Kut'ül Amarre
Tarihimizde Sabık Harb-i
Umumi-Birinci Cihan Harbi- muhakkak ki çok ehemmiyetli bir yere sahiptir. Bu
harbin neticesi sadece kadim devletimiz Osmanlı üzerinde müessir olmamış,
evvela Alem-i İslam’ı bilahare tüm cihanı teshir altına almıştır. Kabil-i
teshir olmayan-boyun eğmesi mümkün olmayan- neticeler cereyan ettiren Harb-i
Umumi tecriden-sadece- hudutların tağyir edilmesiyle-değiştirilmesiyle- neticelenmemiş,
mahaza-bununla birlikte- külli bir tebeddüle-değişim- mahal vermiştir. Harb-i
Umumi’ye taalluk eden-ilgili olan- hususları tetebbu-analiz etmek- edecek
olursak, muhakkak ki kuvvet-i maneviyyemizi biş-ter-daha çok- harlandıracak vakalar
ile mülaki olacağız-karşılaşacağız-. Çanakkale vakası, Enver Paşa ve
acemiyanlarının Kafkasya’ya sürdüğü ve hezimet ile neticelenen Kafkasya
hadisesi, Seyyid onbaşı hadisesi vesaire…Lakin bir vaka zuhur etmiştir ki; bu
vaka hemana-tıpkı- Çanakkale vakası gibi ehemmiyetlidir. Harbin seyrini tebdil
eden-değiştiren- bu vaka tarih kitaplarımızda yazmaz. Ona bedel-bunun yerine-
Osmanlı’nın ‘malül merdüm-hasta adam-’ olduğu, itilaf devletlerine
mütenazıren-karşısında- nasıl mağlup olduğu, icmal-kısacası- inkılabın
hadisat-ı ahkamına-hükümlerine zemin oluşturacak hadiseler- binaen bir tarih
okutulur. İmdi, tarihimizde şems gibi intizar eden bu hadiseyi tetebbu edelim.

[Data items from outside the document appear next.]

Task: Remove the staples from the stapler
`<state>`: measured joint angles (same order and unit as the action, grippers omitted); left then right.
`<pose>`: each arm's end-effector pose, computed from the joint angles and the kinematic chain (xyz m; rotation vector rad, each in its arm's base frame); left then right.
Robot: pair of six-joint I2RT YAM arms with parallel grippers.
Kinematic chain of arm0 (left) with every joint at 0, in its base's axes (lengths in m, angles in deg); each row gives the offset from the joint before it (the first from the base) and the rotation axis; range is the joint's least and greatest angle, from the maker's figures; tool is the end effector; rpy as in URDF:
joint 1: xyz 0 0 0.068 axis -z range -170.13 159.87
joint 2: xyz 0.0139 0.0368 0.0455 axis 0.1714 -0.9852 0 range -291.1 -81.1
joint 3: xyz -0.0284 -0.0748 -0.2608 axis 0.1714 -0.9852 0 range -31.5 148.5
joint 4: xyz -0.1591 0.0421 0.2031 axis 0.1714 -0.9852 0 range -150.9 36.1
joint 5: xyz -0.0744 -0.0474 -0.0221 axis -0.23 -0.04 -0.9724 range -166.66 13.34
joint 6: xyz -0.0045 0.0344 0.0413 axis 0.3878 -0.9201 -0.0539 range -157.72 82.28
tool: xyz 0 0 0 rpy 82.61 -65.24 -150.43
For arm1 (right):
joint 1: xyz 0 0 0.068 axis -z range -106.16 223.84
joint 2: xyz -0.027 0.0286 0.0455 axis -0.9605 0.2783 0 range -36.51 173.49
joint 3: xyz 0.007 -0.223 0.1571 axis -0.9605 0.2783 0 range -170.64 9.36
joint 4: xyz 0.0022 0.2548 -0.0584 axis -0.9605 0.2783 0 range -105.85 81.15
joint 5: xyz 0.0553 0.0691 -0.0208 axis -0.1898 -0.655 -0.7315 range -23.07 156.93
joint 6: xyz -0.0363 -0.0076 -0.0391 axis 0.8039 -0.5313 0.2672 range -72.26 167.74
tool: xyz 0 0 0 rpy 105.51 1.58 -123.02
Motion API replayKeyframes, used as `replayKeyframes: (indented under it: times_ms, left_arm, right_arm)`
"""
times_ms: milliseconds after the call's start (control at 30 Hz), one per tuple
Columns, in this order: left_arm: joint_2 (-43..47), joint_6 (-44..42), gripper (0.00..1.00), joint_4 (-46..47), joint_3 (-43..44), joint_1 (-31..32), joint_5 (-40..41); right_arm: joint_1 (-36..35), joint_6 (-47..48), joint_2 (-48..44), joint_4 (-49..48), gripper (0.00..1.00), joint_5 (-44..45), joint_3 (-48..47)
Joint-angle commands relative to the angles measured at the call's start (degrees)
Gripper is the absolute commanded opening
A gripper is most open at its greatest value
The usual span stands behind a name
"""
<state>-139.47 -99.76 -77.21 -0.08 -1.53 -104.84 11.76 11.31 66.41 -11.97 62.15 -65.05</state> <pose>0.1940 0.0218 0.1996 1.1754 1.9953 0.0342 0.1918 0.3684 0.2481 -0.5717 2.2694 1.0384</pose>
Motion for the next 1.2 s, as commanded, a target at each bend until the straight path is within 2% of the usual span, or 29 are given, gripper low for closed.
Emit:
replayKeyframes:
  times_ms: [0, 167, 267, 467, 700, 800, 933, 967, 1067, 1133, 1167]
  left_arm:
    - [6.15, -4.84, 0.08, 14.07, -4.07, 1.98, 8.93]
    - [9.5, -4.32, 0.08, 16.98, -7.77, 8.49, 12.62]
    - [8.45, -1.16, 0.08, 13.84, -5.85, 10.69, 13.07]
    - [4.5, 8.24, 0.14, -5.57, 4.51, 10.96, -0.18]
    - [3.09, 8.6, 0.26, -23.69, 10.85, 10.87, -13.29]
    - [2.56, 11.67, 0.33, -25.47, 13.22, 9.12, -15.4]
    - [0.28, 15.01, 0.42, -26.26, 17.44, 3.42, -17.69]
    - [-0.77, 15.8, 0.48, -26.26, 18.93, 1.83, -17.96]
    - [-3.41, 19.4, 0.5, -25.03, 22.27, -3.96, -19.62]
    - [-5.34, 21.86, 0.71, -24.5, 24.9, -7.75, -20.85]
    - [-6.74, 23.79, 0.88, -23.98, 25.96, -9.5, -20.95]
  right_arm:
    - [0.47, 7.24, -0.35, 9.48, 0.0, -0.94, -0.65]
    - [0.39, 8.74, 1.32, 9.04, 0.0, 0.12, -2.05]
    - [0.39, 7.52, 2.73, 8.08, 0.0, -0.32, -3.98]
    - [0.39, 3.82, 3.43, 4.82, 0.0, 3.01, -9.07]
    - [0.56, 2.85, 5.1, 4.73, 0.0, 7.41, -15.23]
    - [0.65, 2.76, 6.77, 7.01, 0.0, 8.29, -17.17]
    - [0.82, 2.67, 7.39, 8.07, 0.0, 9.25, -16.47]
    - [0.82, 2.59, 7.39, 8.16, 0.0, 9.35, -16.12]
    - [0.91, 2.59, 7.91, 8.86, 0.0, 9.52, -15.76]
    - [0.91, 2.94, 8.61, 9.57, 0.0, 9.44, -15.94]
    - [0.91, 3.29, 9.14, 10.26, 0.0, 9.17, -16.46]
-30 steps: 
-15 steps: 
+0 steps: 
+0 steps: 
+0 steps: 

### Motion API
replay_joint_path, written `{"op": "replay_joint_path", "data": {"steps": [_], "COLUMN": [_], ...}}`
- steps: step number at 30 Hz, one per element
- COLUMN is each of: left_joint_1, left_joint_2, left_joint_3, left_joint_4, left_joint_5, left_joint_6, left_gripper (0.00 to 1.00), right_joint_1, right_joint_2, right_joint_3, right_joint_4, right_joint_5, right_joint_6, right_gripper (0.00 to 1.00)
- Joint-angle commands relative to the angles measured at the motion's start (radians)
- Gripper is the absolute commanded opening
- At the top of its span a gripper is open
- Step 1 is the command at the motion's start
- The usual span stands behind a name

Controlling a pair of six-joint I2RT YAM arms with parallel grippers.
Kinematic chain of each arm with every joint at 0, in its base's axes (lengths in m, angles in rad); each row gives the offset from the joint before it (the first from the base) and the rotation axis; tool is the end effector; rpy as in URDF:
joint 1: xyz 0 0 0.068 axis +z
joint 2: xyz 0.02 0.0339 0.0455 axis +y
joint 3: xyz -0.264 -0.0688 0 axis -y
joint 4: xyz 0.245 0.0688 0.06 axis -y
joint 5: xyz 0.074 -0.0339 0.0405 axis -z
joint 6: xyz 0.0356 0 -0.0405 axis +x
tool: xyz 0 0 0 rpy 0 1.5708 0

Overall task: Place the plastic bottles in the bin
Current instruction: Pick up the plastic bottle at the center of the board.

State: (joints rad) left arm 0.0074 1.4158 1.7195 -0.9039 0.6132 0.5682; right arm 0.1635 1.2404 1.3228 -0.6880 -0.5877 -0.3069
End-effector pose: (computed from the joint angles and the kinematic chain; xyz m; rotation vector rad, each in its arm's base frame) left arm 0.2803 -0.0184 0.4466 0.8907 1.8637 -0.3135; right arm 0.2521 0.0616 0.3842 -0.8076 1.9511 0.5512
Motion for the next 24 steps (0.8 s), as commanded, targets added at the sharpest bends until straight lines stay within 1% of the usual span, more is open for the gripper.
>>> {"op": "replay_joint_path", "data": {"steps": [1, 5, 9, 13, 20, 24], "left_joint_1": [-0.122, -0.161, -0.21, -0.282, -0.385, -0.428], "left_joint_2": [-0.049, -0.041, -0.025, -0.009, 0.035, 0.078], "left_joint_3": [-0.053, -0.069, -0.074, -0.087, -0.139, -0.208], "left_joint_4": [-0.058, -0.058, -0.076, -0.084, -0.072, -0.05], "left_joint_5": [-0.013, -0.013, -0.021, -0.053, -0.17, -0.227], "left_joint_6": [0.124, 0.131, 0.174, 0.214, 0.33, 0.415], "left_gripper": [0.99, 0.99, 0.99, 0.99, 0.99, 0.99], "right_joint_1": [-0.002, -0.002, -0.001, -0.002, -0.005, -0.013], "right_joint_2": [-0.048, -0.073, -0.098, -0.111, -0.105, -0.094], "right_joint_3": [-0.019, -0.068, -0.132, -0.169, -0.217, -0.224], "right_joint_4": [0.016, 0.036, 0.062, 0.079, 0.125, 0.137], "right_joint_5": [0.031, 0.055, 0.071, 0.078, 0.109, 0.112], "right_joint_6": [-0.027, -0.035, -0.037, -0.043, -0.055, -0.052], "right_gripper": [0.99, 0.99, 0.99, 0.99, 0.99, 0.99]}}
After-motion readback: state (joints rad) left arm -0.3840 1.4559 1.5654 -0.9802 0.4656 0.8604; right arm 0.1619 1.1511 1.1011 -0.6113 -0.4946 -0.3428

(Buradan gayrı safsata Türkçe lisanı efzunter-daha fazla- istimal
edilecektir-kullanılacaktır-.)
Savaş öncesi duruma bakarak cihan ve
Osmanlı namına birkaç kelam edelim; devletimizin başında İttihatçılar
bulunmaktaydı. 2. Abdülhamid’i tahttan indiren bu güruh, kaybedilen toprakları
geri alma ümidiyle, yani toy bir zihniyetle, zuhur eden bu savaşa Osmanlı’yı da
dahil etmişlerdir. Bu noktada nazar-ı dikkatiyenizi celb edecek olursak;
Osmanlı’nın girilen cihan harbinde kullanacağı büyük bir etken şahıs
mahiyetinde-Abdülhamid Han’dan sonra rumuzi şahsiyetler halife olarak başa
getirilmiştir.- ortadan kaldırılmıştır. Halife dünyadaki bütün Müslümanların
reisidir. Afrika’da, Güneydoğu Asya’da İngiliz ve malum güruhların sömürüsü
altında ezilen bütün Müslüman beldelerinde halifenin bir selamı gözlerin
İstanbul’a çevrilmesine yetiyordu. İşte bu durum İngilizleri oldukça rahatsız
ediyordu. Bu durum çerçevesinde dünyaya
bakacak olursak Avrupa’da en küçük devletin bile bir sömürgesi bulunmaktaydı.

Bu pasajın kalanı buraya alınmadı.